● Activity: Among the entries below, only the lines starting at the one with "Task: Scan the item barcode" and ending at the one with "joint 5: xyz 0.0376", both included, are to be printed exactly.

──────

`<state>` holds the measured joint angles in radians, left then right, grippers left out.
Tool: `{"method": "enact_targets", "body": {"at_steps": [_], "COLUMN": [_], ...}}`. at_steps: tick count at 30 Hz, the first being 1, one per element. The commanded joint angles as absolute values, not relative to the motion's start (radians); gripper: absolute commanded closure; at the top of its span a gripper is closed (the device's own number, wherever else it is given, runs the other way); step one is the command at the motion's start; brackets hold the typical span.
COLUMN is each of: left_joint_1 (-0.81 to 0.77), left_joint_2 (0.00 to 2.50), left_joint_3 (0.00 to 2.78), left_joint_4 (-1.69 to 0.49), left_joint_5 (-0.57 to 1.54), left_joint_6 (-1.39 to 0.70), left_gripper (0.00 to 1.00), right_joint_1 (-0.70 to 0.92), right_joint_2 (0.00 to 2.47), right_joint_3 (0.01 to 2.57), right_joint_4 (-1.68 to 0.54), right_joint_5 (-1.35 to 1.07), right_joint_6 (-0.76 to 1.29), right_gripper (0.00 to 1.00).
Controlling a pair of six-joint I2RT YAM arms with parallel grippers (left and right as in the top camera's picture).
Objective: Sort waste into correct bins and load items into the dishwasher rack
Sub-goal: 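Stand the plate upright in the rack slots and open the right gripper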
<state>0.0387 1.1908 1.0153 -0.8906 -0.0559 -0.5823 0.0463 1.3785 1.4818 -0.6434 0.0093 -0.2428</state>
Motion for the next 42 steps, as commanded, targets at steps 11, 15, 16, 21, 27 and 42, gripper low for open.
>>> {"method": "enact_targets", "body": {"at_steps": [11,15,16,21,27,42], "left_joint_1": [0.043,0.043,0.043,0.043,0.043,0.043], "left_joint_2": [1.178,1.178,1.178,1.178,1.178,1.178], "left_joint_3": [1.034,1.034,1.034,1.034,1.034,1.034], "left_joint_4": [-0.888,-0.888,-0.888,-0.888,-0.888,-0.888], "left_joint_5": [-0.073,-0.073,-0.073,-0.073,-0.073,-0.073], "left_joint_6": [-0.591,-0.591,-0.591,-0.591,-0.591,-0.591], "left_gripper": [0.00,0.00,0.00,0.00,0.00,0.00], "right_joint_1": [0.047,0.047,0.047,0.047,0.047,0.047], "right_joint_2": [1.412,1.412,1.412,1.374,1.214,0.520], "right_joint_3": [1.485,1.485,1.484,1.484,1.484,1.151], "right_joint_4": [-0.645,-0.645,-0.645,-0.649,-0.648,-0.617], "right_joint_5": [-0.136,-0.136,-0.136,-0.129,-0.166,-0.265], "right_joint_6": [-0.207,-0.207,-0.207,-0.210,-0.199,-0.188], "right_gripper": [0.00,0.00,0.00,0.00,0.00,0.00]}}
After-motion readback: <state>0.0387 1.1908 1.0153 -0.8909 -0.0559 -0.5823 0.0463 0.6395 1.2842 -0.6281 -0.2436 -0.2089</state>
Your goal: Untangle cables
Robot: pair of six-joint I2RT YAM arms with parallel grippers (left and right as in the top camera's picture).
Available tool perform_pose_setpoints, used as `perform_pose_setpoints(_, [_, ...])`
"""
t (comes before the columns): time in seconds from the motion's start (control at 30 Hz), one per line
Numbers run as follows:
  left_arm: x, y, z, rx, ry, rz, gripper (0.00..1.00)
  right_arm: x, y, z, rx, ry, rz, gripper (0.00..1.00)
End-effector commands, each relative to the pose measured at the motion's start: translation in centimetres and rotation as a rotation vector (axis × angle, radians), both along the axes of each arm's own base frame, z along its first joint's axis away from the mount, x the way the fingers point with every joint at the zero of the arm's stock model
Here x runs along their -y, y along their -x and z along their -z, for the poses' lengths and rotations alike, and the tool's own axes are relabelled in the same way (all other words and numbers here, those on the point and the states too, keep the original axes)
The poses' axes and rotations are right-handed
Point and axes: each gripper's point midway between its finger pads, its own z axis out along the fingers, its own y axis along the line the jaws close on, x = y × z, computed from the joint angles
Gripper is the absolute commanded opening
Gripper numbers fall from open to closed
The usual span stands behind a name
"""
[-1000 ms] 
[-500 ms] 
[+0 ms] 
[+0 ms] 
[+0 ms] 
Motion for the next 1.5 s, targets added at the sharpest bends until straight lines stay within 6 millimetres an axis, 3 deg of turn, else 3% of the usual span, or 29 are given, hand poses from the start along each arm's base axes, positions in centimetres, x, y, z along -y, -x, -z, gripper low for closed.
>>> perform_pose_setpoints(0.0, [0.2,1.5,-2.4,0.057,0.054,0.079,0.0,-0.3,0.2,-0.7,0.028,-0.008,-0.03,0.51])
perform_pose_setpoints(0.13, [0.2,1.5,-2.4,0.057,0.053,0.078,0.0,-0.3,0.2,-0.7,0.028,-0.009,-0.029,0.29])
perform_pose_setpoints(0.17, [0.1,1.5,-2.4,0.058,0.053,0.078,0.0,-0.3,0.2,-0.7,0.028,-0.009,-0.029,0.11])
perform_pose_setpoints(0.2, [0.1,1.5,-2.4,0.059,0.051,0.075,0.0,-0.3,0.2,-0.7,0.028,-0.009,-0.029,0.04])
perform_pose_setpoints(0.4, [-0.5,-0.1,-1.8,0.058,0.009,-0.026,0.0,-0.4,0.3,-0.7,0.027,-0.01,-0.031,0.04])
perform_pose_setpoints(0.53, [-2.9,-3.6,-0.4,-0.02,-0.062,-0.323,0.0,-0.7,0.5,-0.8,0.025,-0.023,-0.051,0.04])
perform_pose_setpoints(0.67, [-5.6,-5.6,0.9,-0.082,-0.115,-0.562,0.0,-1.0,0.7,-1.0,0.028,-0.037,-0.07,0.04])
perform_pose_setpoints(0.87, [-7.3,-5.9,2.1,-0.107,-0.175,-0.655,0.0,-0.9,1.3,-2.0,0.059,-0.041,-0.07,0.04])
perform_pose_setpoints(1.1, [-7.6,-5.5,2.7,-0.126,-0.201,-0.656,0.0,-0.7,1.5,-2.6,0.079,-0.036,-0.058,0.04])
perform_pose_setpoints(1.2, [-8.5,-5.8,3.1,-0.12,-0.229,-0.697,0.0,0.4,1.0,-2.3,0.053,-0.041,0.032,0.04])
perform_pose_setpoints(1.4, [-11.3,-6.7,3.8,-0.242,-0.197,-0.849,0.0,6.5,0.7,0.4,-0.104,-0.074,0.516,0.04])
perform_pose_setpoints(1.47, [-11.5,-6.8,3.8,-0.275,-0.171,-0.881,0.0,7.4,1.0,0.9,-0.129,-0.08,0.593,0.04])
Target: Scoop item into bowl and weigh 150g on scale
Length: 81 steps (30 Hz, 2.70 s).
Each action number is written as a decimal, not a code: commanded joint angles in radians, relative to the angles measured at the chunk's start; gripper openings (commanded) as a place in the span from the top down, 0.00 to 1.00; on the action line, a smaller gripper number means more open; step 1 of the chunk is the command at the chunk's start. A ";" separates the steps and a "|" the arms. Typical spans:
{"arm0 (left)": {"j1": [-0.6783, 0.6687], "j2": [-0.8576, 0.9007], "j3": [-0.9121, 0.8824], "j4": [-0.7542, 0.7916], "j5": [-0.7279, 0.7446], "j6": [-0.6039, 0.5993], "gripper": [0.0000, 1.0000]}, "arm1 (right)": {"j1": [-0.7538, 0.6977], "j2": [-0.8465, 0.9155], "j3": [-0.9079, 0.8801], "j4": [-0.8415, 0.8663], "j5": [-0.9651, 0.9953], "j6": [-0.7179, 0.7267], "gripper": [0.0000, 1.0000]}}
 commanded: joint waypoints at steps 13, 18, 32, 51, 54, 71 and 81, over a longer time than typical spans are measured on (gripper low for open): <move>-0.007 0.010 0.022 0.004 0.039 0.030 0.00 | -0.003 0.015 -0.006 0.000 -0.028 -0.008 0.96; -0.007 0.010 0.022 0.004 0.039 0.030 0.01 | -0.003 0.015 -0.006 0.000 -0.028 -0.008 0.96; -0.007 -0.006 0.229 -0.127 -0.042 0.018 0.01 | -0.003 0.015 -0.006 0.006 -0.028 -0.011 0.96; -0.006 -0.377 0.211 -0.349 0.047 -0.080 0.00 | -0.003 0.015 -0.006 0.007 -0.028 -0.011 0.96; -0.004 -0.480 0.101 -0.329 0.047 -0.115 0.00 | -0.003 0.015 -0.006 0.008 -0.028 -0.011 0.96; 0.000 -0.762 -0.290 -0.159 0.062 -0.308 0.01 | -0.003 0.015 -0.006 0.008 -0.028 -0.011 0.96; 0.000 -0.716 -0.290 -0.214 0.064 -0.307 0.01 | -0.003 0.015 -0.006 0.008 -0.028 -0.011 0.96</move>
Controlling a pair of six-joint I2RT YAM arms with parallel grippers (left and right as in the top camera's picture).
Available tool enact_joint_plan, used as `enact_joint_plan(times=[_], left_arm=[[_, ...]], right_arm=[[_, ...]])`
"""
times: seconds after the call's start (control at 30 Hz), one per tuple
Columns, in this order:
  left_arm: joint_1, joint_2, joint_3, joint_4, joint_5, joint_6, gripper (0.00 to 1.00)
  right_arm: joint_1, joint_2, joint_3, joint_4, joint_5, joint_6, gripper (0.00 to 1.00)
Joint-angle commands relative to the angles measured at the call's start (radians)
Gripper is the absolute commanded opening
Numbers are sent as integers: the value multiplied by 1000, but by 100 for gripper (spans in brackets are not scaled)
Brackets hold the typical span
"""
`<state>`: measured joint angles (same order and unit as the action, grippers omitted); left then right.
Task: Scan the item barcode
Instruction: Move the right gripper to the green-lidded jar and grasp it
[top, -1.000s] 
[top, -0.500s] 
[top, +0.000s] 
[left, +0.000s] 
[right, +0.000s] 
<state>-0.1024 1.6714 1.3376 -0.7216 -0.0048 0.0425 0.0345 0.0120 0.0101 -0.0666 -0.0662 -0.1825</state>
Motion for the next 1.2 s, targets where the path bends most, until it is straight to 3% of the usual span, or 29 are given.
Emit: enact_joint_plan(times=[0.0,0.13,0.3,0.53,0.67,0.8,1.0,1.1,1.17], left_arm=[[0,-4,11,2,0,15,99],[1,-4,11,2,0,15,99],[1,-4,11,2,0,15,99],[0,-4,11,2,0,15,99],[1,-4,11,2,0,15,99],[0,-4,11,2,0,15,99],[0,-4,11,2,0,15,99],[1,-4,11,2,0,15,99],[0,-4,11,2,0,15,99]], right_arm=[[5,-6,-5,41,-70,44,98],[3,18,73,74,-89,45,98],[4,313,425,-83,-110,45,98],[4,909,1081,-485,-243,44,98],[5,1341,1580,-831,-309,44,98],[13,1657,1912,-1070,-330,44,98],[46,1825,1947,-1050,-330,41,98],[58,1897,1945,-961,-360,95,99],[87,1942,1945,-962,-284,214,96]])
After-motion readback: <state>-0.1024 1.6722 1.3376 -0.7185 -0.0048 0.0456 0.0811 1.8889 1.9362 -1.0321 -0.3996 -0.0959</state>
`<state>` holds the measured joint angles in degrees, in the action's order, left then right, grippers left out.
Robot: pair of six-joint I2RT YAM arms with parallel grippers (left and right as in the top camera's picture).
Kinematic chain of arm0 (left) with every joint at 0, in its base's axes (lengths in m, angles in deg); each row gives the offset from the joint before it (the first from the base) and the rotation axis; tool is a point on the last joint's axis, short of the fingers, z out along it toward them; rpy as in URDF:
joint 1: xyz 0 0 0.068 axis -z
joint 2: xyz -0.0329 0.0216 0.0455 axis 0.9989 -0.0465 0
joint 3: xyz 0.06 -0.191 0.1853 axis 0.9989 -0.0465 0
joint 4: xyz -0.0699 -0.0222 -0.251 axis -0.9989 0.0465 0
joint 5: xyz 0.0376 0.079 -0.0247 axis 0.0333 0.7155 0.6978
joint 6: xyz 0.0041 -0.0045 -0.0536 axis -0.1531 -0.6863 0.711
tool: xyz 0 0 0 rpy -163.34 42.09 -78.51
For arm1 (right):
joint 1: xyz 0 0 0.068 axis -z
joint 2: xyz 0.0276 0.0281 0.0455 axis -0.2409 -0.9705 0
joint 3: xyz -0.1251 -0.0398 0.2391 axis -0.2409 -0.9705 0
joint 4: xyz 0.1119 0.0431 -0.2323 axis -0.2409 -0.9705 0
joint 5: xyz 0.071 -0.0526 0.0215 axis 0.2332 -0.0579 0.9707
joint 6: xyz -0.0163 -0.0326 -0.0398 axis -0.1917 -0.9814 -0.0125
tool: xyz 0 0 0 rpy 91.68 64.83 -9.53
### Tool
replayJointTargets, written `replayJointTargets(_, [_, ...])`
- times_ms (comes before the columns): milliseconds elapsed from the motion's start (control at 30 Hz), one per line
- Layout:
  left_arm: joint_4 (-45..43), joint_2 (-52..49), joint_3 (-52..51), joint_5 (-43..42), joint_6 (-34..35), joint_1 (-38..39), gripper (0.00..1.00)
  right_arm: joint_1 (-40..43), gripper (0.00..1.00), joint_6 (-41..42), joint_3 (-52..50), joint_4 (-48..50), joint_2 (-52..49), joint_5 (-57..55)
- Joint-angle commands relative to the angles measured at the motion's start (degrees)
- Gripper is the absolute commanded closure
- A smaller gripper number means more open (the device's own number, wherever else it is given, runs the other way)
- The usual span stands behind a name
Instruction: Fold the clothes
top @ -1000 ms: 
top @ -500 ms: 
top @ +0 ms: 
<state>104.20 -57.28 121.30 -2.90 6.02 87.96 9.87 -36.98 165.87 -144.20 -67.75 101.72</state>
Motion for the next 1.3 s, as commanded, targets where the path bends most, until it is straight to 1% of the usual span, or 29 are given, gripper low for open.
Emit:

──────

● Written solution:
Task: Scan the item barcode
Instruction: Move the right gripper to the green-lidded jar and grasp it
[top, -1.000s] 
[top, -0.500s] 
[top, +0.000s] 
[left, +0.000s] 
[right, +0.000s] 
<state>-0.1024 1.6714 1.3376 -0.7216 -0.0048 0.0425 0.0345 0.0120 0.0101 -0.0666 -0.0662 -0.1825</state>
Motion for the next 1.2 s, targets where the path bends most, until it is straight to 3% of the usual span, or 29 are given.
Emit: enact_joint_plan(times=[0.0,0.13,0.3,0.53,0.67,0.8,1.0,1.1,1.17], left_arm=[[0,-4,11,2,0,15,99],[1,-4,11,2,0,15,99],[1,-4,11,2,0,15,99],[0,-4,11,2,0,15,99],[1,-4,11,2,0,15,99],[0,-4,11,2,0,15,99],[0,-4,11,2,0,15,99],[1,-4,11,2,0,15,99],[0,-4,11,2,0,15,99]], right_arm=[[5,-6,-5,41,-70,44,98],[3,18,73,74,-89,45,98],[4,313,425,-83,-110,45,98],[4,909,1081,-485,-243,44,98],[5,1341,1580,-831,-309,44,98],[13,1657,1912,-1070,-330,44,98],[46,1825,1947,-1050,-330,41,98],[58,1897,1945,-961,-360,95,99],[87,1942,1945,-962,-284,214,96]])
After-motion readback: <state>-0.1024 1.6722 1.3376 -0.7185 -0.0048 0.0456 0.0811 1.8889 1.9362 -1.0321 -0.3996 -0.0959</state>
`<state>` holds the measured joint angles in degrees, in the action's order, left then right, grippers left out.
Robot: pair of six-joint I2RT YAM arms with parallel grippers (left and right as in the top camera's picture).
Kinematic chain of arm0 (left) with every joint at 0, in its base's axes (lengths in m, angles in deg); each row gives the offset from the joint before it (the first from the base) and the rotation axis; tool is a point on the last joint's axis, short of the fingers, z out along it toward them; rpy as in URDF:
joint 1: xyz 0 0 0.068 axis -z
joint 2: xyz -0.0329 0.0216 0.0455 axis 0.9989 -0.0465 0
joint 3: xyz 0.06 -0.191 0.1853 axis 0.9989 -0.0465 0
joint 4: xyz -0.0699 -0.0222 -0.251 axis -0.9989 0.0465 0
joint 5: xyz 0.0376 0.079 -0.0247 axis 0.0333 0.7155 0.6978

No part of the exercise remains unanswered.